> To do
Retype, word for word, every line of the records below starting at the one that contains "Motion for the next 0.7" and ending at the one that contains "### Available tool"; include both of those lines and nothing more.

+++ Given data

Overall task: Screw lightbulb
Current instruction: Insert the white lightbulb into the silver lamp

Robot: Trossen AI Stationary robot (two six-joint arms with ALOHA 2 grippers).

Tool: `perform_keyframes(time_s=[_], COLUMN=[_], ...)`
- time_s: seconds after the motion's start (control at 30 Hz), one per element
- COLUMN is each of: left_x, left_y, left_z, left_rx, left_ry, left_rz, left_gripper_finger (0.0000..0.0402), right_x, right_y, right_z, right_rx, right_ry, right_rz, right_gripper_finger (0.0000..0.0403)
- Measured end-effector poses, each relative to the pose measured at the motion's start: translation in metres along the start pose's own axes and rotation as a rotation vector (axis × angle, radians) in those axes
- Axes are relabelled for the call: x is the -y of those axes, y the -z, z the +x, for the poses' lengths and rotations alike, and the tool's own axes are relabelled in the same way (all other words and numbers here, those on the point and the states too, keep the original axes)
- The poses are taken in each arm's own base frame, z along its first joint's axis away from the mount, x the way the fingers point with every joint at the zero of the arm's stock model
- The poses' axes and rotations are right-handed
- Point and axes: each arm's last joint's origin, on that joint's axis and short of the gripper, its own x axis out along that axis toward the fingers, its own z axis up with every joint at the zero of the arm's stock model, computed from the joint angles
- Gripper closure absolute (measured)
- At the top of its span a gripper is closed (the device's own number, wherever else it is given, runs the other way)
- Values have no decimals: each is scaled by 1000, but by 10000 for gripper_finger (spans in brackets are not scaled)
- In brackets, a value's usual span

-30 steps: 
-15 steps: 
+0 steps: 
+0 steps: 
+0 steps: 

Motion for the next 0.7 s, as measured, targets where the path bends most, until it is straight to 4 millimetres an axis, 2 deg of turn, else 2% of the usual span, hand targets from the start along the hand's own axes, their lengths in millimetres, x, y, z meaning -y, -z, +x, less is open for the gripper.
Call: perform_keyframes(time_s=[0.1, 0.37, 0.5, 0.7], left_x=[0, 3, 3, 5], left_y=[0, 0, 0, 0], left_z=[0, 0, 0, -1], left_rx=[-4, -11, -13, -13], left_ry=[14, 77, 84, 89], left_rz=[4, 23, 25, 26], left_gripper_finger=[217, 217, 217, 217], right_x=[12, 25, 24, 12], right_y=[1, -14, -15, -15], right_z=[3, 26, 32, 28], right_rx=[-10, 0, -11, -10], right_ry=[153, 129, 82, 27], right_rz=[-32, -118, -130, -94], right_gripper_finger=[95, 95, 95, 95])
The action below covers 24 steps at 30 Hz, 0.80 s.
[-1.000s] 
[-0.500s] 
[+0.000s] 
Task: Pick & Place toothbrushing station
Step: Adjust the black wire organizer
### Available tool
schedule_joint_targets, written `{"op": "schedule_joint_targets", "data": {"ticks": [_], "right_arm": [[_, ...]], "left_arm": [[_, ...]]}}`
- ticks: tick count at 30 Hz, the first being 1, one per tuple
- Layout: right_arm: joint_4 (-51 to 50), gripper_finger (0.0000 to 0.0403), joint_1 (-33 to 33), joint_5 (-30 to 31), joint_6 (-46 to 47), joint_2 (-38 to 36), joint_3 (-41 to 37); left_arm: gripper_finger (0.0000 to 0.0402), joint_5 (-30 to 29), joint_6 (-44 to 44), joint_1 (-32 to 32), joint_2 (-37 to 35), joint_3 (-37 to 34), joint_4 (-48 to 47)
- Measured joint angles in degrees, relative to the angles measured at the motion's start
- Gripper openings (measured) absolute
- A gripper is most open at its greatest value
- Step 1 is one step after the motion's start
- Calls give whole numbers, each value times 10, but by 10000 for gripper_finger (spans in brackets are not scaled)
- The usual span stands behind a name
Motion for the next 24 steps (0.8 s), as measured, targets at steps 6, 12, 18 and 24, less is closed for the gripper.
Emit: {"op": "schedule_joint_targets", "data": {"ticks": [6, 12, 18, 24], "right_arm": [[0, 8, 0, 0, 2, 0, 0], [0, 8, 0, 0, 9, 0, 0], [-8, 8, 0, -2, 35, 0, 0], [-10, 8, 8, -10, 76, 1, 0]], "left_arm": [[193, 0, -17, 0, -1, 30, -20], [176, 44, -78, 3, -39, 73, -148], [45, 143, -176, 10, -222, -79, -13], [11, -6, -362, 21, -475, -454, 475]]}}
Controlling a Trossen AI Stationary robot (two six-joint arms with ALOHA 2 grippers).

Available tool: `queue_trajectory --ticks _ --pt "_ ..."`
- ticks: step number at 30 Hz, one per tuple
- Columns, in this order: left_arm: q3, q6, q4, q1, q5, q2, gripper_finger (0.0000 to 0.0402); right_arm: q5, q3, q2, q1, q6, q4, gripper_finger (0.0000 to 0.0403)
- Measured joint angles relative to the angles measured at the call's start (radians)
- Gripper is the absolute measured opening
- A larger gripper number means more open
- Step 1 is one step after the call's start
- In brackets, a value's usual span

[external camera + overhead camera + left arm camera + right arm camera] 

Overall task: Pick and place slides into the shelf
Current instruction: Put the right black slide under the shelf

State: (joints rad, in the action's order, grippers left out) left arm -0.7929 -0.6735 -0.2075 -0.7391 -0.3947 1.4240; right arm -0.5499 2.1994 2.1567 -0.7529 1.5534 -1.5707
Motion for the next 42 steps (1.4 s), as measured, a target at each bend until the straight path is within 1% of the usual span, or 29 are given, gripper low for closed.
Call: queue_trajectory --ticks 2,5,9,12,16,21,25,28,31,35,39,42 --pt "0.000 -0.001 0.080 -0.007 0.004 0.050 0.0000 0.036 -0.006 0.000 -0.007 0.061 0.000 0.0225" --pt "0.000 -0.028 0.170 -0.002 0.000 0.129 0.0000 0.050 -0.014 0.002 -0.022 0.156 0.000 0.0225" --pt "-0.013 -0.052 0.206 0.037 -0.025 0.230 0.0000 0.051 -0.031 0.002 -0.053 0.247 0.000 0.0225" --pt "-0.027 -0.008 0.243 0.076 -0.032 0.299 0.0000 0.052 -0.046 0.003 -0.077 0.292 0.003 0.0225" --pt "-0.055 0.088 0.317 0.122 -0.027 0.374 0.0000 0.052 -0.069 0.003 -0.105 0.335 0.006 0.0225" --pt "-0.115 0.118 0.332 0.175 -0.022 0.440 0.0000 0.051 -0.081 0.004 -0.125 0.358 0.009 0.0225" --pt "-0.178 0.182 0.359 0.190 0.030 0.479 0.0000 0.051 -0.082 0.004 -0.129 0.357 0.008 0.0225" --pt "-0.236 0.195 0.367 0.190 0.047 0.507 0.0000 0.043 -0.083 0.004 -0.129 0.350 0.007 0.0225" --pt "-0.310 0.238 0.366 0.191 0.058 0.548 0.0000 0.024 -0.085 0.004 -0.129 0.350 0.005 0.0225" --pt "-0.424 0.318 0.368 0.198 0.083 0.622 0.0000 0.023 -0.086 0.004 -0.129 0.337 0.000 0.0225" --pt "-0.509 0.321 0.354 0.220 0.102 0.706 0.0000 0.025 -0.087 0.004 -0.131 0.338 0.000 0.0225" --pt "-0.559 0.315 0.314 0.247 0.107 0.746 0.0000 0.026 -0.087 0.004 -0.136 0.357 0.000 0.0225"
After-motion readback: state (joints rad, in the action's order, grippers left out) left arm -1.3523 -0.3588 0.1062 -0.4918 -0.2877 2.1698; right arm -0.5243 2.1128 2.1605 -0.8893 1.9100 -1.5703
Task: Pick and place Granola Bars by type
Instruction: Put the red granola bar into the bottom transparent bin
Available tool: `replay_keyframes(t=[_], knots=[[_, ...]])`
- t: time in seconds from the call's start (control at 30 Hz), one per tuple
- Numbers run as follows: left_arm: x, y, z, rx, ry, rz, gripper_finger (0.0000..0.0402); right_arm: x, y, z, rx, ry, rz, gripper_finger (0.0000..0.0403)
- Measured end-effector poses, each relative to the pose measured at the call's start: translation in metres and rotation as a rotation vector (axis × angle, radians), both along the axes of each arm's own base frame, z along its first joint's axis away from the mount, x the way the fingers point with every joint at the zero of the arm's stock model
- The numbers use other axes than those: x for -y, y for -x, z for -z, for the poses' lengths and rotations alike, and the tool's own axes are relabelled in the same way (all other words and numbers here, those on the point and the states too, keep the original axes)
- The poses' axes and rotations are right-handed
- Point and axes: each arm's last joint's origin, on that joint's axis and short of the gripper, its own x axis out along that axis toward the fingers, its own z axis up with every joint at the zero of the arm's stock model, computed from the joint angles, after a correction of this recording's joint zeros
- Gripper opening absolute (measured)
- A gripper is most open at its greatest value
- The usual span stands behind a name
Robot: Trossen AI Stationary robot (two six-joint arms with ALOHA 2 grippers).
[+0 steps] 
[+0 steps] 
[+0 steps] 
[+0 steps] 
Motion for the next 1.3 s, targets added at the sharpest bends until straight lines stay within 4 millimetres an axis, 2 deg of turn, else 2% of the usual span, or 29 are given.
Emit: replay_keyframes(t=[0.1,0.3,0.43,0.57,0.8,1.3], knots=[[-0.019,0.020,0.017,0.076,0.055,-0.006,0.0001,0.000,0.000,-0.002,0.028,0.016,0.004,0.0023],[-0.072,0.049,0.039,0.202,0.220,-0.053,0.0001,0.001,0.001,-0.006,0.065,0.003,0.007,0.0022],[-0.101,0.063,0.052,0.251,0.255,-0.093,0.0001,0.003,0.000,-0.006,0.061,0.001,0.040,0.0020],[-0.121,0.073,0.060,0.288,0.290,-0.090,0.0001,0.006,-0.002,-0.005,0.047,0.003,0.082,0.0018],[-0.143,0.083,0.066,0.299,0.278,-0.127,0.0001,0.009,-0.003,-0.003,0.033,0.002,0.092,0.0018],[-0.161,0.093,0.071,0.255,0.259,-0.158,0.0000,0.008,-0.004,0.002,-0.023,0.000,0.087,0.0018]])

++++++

> Result below
Motion for the next 0.7 s, as measured, targets where the path bends most, until it is straight to 4 millimetres an axis, 2 deg of turn, else 2% of the usual span, hand targets from the start along the hand's own axes, their lengths in millimetres, x, y, z meaning -y, -z, +x, less is open for the gripper.
Call: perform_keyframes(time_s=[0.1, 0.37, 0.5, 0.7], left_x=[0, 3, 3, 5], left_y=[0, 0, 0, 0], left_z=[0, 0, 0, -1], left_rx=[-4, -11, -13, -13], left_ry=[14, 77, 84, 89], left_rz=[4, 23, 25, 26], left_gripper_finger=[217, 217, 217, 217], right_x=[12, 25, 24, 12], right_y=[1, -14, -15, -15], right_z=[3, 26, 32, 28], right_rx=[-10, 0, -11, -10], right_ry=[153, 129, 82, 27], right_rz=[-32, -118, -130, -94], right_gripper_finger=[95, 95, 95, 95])
The action below covers 24 steps at 30 Hz, 0.80 s.
[-1.000s] 
[-0.500s] 
[+0.000s] 
Task: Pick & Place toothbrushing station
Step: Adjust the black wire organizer
### Available tool

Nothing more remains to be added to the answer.